Problem details:
Return only those lines of the listing in which "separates" appears.

Supplied records:
- Opening Delimiter -

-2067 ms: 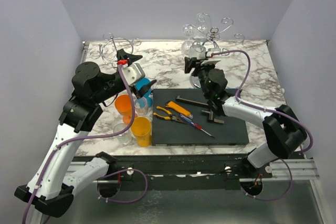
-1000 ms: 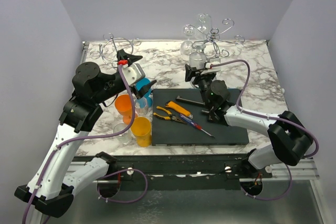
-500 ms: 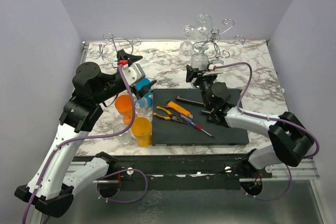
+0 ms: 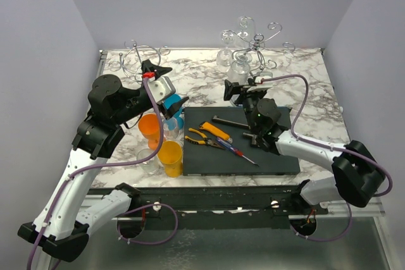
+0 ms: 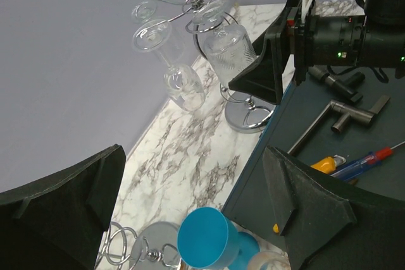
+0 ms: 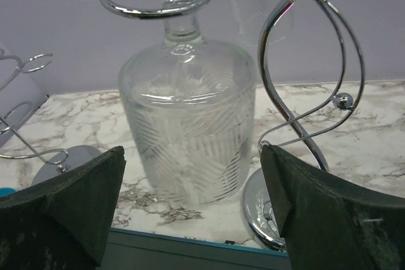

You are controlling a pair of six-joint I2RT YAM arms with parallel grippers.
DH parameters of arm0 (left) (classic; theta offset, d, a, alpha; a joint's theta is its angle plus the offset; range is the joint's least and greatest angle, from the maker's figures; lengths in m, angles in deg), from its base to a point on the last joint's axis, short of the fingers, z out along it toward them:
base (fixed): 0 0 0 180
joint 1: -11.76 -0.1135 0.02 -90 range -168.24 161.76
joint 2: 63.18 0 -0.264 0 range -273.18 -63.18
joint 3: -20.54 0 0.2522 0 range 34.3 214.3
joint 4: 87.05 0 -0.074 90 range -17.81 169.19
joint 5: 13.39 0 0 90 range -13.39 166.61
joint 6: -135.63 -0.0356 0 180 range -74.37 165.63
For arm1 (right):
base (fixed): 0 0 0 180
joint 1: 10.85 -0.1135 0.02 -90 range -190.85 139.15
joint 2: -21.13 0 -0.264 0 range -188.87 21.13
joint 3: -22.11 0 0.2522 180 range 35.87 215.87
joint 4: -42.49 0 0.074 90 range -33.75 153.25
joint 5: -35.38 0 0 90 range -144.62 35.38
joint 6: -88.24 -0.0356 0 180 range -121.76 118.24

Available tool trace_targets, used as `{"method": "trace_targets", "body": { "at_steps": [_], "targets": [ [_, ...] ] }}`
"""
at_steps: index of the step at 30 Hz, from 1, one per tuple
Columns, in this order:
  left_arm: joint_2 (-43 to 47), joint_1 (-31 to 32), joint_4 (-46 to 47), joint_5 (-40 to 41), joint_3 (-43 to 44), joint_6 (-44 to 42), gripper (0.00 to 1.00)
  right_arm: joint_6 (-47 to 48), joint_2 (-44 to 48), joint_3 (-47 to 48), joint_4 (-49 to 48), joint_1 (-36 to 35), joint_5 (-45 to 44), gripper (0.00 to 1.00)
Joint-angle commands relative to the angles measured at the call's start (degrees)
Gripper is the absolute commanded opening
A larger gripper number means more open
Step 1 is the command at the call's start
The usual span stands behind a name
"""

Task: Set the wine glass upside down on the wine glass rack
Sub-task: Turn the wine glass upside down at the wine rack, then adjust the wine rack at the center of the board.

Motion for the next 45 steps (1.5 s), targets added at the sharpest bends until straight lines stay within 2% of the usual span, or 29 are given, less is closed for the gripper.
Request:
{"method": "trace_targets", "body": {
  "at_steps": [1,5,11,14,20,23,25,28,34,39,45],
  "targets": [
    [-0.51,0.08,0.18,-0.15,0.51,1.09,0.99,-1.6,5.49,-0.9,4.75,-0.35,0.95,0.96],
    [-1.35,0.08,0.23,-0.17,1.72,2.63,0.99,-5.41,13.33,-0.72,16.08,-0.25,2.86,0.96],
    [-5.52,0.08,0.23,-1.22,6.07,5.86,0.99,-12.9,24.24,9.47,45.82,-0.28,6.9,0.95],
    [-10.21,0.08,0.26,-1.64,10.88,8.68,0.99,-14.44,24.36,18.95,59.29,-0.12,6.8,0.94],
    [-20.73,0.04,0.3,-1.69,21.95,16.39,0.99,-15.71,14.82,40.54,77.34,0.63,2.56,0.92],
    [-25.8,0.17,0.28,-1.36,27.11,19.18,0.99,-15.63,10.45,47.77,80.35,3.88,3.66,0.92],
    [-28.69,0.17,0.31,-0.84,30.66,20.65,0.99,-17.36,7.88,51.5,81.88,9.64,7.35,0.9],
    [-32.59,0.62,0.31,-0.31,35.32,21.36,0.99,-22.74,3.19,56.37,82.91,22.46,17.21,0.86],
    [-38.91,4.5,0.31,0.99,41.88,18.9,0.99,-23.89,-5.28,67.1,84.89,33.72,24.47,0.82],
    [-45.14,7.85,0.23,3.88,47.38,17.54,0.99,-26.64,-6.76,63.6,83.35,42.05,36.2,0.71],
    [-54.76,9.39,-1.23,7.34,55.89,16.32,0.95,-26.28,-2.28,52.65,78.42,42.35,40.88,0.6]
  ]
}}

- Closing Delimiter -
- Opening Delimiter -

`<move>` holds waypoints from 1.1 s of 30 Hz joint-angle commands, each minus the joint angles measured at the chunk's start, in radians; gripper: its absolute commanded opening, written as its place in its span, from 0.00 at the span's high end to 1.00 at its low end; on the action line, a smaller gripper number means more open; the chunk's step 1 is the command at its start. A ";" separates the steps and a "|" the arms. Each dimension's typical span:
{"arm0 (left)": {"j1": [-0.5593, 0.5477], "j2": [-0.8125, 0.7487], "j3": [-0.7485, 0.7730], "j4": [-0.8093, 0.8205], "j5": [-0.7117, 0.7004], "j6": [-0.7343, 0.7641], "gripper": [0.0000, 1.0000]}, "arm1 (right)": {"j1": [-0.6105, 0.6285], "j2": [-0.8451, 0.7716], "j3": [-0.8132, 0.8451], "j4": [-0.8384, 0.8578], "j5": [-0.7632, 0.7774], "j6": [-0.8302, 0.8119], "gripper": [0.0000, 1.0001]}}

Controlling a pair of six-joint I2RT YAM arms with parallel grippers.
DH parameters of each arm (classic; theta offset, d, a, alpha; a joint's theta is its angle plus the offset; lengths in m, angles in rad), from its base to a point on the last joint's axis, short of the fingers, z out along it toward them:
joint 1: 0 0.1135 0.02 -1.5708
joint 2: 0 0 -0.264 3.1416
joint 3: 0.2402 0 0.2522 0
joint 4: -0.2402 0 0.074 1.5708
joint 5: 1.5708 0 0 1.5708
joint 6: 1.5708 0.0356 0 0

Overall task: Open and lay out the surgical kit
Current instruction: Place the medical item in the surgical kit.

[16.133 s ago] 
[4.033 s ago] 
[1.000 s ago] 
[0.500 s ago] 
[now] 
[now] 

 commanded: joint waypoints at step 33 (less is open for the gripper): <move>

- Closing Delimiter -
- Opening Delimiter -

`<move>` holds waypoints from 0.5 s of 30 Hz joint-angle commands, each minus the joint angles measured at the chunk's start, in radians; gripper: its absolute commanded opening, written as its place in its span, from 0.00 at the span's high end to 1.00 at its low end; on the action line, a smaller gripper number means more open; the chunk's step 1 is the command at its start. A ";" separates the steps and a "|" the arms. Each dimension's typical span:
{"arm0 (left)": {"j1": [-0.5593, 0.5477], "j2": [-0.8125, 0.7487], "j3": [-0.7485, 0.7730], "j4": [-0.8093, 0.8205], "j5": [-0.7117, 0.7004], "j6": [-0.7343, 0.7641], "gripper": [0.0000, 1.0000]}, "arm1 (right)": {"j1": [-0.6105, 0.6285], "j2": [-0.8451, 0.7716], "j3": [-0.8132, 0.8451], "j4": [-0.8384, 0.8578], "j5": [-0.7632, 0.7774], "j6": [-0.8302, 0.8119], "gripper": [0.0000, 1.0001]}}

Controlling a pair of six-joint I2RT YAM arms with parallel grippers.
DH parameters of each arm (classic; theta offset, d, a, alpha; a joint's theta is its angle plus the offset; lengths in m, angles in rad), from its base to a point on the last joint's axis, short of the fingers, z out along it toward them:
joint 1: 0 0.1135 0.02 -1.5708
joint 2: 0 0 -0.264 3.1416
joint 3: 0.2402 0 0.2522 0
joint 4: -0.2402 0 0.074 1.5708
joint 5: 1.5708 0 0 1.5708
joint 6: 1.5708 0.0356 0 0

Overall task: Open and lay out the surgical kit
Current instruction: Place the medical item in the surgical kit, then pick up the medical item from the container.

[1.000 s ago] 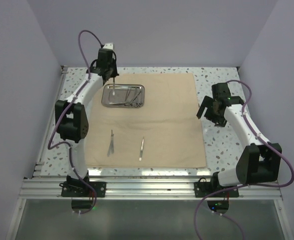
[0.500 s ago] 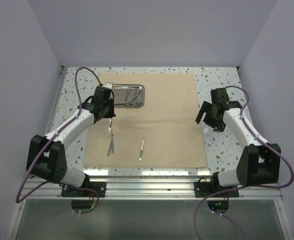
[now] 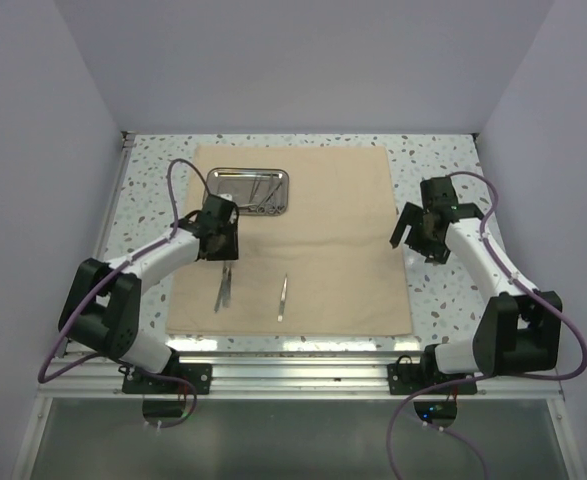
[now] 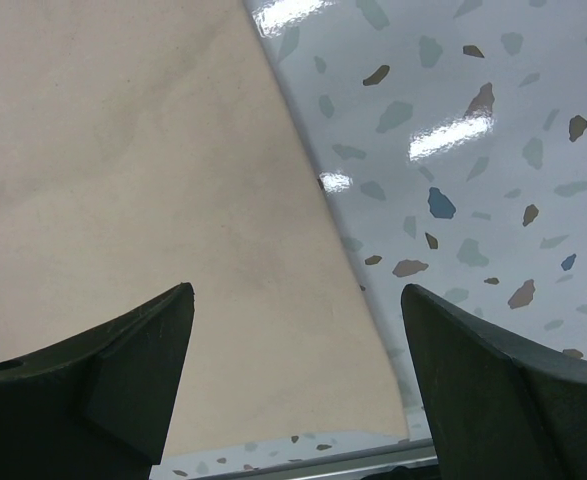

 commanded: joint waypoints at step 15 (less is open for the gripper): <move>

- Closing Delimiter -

Task result:
`<move>` holds waypoints from 1.1 s of 30 Hz joint-angle commands, each minus the joint angles measured at the chunk's start, in radians; gripper: its absolute commanded opening, written as its place in its span, from 0.00 at the span's high end to 1.00 at its low end; on the action line, a smaller gripper number means more open; the chunk's step 1 is the command at its start. A ";" separates the steps and a "|" the arms. Each dimension's typical span:
`<move>` holds waypoints from 0.5 s of 30 Hz joint-angle commands, each minus the joint angles measured at the chunk's start, in radians; gripper: its absolute commanded opening, written as its place in its span, from 0.00 at the span's high end to 1.00 at its low end; on the action line, a smaller gripper number means more open; the chunk's step 1 is the command at its start. A ";" separates the steps and a "|" the arms. Each dimension's typical span:

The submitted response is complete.